On Tuesday, the latest data from The Conference Board showed consumer confidence in October hit a reading of 125.9, up from 120.6 the prior month and the best reading since December 2000. That month’s reading hit 128.6.
“Consumers’ assessment of current conditions improved, boosted by the job market which had not received such favorable ratings since the summer of 2001,” said Lynn Franco, director of economic indicators at The Conference Board.
“Consumers were also considerably more upbeat about the short-term outlook, with the prospect of improving business conditions as the primary driver. Confidence remains high among consumers, and their expectations suggest the economy will continue expanding at a solid pace for the remainder of the year.”

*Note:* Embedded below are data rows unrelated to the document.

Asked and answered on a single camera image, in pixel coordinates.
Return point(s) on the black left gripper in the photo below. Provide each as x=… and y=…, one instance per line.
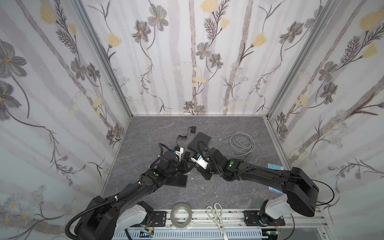
x=182, y=167

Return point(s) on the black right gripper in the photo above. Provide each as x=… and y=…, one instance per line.
x=202, y=171

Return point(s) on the black ribbed network switch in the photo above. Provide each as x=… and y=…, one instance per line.
x=177, y=181

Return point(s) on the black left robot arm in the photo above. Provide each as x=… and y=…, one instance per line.
x=99, y=220

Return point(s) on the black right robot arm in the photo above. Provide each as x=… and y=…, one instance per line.
x=300, y=193

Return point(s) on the clear tape roll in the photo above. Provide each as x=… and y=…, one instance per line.
x=181, y=216

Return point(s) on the blue face mask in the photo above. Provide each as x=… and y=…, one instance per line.
x=275, y=167

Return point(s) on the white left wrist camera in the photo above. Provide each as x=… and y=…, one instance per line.
x=178, y=151

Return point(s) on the dark grey flat switch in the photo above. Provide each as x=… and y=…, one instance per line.
x=199, y=142

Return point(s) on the small black adapter with cable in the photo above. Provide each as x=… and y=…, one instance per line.
x=191, y=130

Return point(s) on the white handled scissors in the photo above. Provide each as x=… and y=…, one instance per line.
x=215, y=213

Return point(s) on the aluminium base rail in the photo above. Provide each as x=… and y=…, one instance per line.
x=238, y=218

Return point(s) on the white slotted cable duct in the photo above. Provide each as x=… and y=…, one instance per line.
x=198, y=234

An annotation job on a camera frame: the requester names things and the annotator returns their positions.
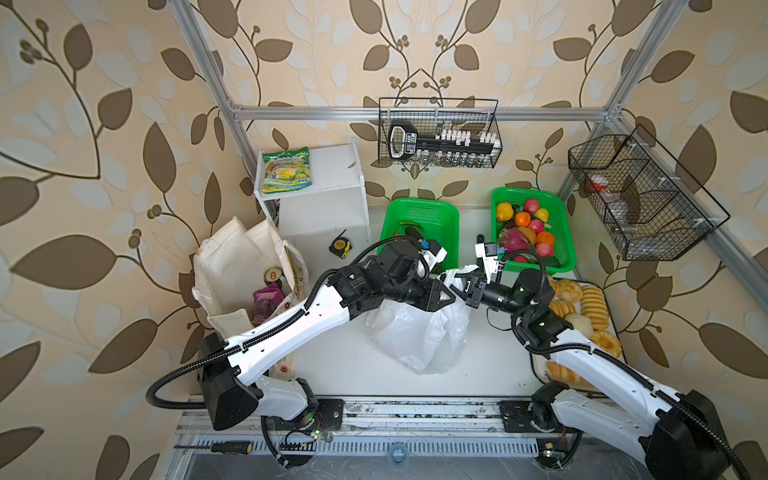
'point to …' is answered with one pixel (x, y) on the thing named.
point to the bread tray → (584, 305)
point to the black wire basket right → (650, 205)
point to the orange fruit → (522, 219)
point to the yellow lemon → (504, 211)
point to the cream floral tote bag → (230, 264)
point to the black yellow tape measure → (341, 246)
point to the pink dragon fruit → (513, 240)
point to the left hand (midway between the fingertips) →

Tuesday’s reading follows the University of Michigan’s final assessment of sentiment in October released last Friday. That report showed sentiment hitting a 13-year high in October and a notable feeling of contentment among U.S. consumers.

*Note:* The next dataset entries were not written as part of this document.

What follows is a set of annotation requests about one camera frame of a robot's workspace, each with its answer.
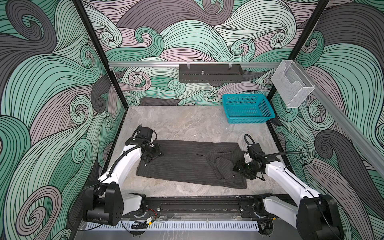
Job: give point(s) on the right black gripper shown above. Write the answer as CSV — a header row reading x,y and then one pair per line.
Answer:
x,y
239,166

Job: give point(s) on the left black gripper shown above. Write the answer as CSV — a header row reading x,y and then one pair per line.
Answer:
x,y
158,153

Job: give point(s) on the dark pinstriped long sleeve shirt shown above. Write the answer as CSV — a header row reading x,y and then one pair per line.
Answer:
x,y
203,163

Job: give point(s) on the teal plastic basket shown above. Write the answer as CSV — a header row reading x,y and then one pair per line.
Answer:
x,y
247,108

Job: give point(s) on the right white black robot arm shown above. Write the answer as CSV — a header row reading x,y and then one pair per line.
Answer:
x,y
314,215

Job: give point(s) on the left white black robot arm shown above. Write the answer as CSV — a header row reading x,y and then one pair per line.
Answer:
x,y
120,177

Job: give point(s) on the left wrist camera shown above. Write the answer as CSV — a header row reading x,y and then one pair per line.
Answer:
x,y
145,133

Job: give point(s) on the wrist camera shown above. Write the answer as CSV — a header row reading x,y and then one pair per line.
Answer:
x,y
253,153
145,133

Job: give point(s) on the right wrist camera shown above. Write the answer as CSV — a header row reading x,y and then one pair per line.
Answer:
x,y
253,153

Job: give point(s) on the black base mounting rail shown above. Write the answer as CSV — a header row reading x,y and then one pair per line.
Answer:
x,y
254,207

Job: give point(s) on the white slotted cable duct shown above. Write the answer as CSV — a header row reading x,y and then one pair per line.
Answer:
x,y
182,226

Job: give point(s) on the black perforated wall tray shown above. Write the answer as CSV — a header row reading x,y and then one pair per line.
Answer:
x,y
210,73

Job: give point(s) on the clear plastic wall bin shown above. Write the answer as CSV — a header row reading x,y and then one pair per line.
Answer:
x,y
292,83

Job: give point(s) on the aluminium back wall rail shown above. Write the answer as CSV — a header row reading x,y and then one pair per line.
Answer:
x,y
141,64

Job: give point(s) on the aluminium wall rail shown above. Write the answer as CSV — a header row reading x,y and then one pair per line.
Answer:
x,y
141,64
355,111

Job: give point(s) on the left black frame post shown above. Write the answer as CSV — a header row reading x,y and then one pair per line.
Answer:
x,y
95,41

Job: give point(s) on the black frame post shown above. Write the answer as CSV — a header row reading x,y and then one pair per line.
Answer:
x,y
308,29
95,41

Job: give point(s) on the aluminium right wall rail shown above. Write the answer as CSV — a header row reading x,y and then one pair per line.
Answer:
x,y
355,111

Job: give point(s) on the right black frame post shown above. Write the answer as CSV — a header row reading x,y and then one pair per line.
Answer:
x,y
308,29

“Lingering doubts about the near term strength of the national economy were dispelled as more than half of all respondents expected good times during the year ahead and anticipated the expansion to continue uninterrupted over the next five years,” said Richard Curtin, chief economist for the University of Michigan survey.
Curtin added that, “Consumers do not anticipate accelerating growth rates but rather a continuation of the slower pace of growth that has characterized this recovery.” The economic recovery, which to many has been disappointing since the financial crisis, has, it seems, become acceptable to many consumers.
Daniel Silver, an economist at J.P. Morgan, said in a note following these two reports that, “We do not think there is a tight link between consumer sentiment and the monthly changes in consumer spending, but the strong sentiment data is still a favorable sign regarding momentum in the economy.”
Silver also notes that labor market confidence was a particularly bright spot in The Conference Board’s report, with the survey’s labor market differential — which measures the difference between those saying jobs are plentiful and those who jobs are hard to find — hitting 18.8 in October, the highest level since July 2001.
The rise in confidence also comes amid stock prices hitting record highs, economic growth hitting its strongest two-quarter stretch since 2014, and the unemployment rate sitting at its lowest level since 2001.
Savings rate at 7-year low
Away from direct surveys of consumer confidence, the latest update on the household savings rate — released on Monday — gives another look at the relative confidence of American consumers right now. In September, the savings rate hit 3.1% of disposable income, the lowest since 2007.
Paul Ashworth at Capital Economics said in a note published Tuesday that this drop is “largely explained by the accompanying surge in household net wealth to a record high.”
Rising asset prices means that capital gains income can allow households to save less from current income — think dividends from stocks or other investments — and Ashworth says prospects for lower taxes next year could be influencing consumer decisions to run down savings now.
Yet falling household savings amid an environment of rising asset prices and home values also potentially sets up the economy for a disappointment in the case of a financial markets reversal.
Ashworth notes that “lower saving rate can be sustained as long as the value of households’ financial and housing assets don’t take a dive.”